Adaptive Divergence and Functional Convergence: The Evolution of Pulmonary Gene Expression in Amphibians of the Qingzang Plateau

Background The Qingzang Plateau, with its harsh environmental conditions—low oxygen, high ultraviolet radiation, and significant temperature fluctuations—demands specialized adaptations for survival. While extensive research has focused on genetic adaptations to these extreme conditions, the role of gene expression in amphibian adaptation remains relatively unexplored. This study aims to investigate pulmonary gene expression variation across multiple amphibian species on the plateau, seeking to understand how genetic and environmental factors contribute to gene expression evolution in these challenging environments. Results Our analysis reveals significant variation in pulmonary gene expression among amphibian species, driven by both genetic diversity and environmental pressures. Contrary to the predictions of the unbounded neutral evolution model, we found no significant correlation between gene expression divergence and genetic distance. Instead, species-specific characteristics and environmental factors, such as UVB radiation, oxygen availability, and temperature, significantly influence gene expression patterns.
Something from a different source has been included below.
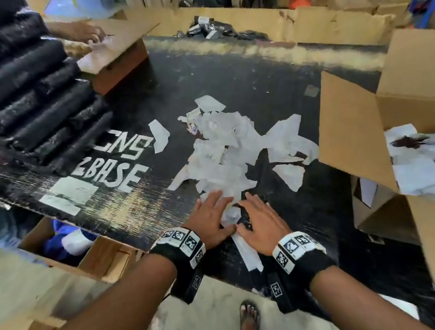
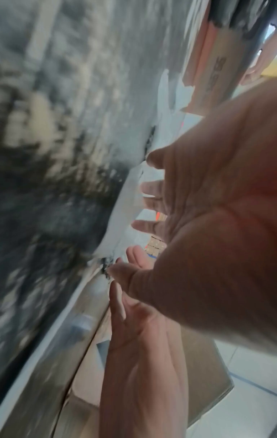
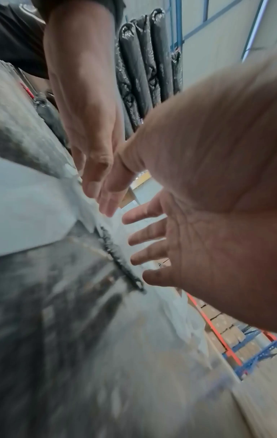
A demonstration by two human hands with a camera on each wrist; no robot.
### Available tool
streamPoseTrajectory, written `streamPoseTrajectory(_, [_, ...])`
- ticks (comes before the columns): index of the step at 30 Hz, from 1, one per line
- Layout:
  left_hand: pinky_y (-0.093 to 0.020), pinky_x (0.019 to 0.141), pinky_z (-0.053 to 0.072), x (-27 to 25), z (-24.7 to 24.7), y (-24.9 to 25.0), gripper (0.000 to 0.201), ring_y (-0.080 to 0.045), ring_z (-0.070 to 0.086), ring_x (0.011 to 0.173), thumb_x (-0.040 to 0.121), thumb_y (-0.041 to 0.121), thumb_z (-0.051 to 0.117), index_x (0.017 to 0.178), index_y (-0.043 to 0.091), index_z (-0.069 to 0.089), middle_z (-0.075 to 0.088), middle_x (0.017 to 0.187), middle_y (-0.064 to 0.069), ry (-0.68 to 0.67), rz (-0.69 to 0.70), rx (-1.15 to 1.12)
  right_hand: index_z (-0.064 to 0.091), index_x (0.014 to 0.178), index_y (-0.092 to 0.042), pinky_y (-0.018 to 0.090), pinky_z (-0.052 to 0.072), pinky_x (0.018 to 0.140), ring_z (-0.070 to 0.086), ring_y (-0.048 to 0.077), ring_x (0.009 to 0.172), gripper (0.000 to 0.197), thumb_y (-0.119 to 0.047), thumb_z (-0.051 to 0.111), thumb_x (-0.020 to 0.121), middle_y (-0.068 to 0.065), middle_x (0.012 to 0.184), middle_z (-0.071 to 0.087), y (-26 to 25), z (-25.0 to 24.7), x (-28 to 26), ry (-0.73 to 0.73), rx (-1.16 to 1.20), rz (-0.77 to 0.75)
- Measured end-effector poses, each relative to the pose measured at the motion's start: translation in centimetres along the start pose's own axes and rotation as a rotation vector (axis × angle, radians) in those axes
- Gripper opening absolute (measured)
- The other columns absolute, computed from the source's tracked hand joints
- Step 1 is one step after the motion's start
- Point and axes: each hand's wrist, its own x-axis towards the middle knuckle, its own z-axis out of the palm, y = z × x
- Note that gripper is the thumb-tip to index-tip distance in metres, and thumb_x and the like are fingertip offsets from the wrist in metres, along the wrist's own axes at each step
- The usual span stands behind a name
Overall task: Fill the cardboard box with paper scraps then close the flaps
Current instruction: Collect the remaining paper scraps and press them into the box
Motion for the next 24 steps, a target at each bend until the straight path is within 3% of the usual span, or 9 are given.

For example, B. gargarizans exhibited high gene expression responsiveness to multiple environmental factors, while S. boulengeri showed limited responsiveness, suggesting different adaptive strategies among species. Despite divergence in specific gene expression profiles, functional enrichment analysis highlighted a convergence in critical biological processes like angiogenesis, ATP binding, and cellular responses to environmental stressors, which are vital for high-altitude survival. Conclusion This study demonstrates that the evolution of gene expression in high-altitude amphibians is complex, with both genetic and environmental factors playing significant roles. The convergence in essential biological functions, despite divergence in specific gene expression profiles, underscores the shared adaptive requirements of high-altitude environments. These findings provide valuable insights into the mechanisms of gene expression evolution and highlight the importance of considering both genetic and environmental components when studying adaptation in extreme habitats.